What are the Requirements for a Low Doc Home Loan?
1. Proof of Income
While low doc home loans do not require the extensive documentation that traditional loans do, you still need to provide some form of proof of income. This can include bank statements, business activity statements (BAS), or a letter from your accountant verifying your income.
2. Good Credit History
Just like with any other type of loan, having a good credit history will increase your chances of being approved for a low doc home loan. Lenders want to see that you have a history of managing your finances responsibly and making payments on time.
3. Larger Deposit
Because low doc home loans pose a higher risk to lenders due to the lack of traditional documentation, you will likely need to provide a larger deposit than you would with a standard home loan. This can range from 20% to 40% of the property’s value.
4. Property Valuation
As with any mortgage, the property you are purchasing will need to be valued by a professional valuer to ensure it is worth the amount you are borrowing. This valuation will also help determine the loan-to-value ratio (LVR) of your loan.
5. Mortgage Insurance
If your deposit is less than 20% of the property’s value, you may be required to pay lenders mortgage insurance (LMI). This insurance protects the lender in case you default on your loan and can add to the overall cost of your mortgage.

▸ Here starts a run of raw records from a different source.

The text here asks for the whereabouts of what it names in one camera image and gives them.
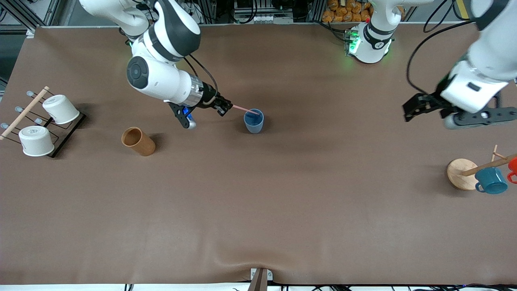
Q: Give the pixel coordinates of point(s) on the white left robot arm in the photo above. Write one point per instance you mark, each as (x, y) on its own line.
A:
(497, 44)

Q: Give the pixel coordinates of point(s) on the brown cylindrical holder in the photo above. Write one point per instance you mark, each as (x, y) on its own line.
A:
(141, 145)

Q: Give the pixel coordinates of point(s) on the pink chopstick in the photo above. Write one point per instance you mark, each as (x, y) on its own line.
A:
(242, 108)

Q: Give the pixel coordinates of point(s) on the wooden rack rod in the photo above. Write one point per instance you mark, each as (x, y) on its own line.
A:
(24, 113)

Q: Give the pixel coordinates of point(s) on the white connector strip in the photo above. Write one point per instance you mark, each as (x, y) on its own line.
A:
(262, 18)

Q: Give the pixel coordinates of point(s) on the blue plastic cup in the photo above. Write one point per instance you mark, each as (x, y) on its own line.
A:
(253, 124)

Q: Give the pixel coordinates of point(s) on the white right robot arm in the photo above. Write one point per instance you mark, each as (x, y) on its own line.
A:
(161, 76)

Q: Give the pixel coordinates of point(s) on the white paper cup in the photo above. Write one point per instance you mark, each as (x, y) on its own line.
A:
(36, 141)
(60, 109)

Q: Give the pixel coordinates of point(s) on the metal table edge bracket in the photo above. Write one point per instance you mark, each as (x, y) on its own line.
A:
(260, 279)

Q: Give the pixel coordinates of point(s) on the wooden mug tree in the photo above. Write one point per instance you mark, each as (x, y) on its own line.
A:
(458, 176)

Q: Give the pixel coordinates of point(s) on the teal enamel mug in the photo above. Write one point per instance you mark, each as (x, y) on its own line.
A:
(490, 180)

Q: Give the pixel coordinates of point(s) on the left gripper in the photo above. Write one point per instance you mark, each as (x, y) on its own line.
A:
(433, 100)

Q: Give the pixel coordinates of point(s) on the red mug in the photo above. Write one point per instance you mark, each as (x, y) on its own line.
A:
(513, 165)

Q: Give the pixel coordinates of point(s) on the orange bread bag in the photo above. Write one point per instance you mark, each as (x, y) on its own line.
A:
(343, 12)

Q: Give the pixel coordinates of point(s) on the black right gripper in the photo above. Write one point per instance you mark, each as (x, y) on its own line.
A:
(210, 98)

Benefits of a Low Doc Home Loan
While low doc home loans may have stricter requirements than traditional mortgages, they offer several benefits that make them a great option for certain borrowers:
- Flexibility for self-employed individuals
- Quick approval process
- Ability to purchase a property without traditional proof of income
- Options for borrowers with non-standard financial situations
Conclusion
Low doc home loans are a valuable option for individuals who may not meet the strict documentation requirements of traditional mortgages. By providing alternative forms of proof of income and meeting other specific requirements, borrowers can still achieve their dream of homeownership. If you are self-employed or have difficulty providing standard income documentation, a low doc home loan could be the solution you’ve been looking for.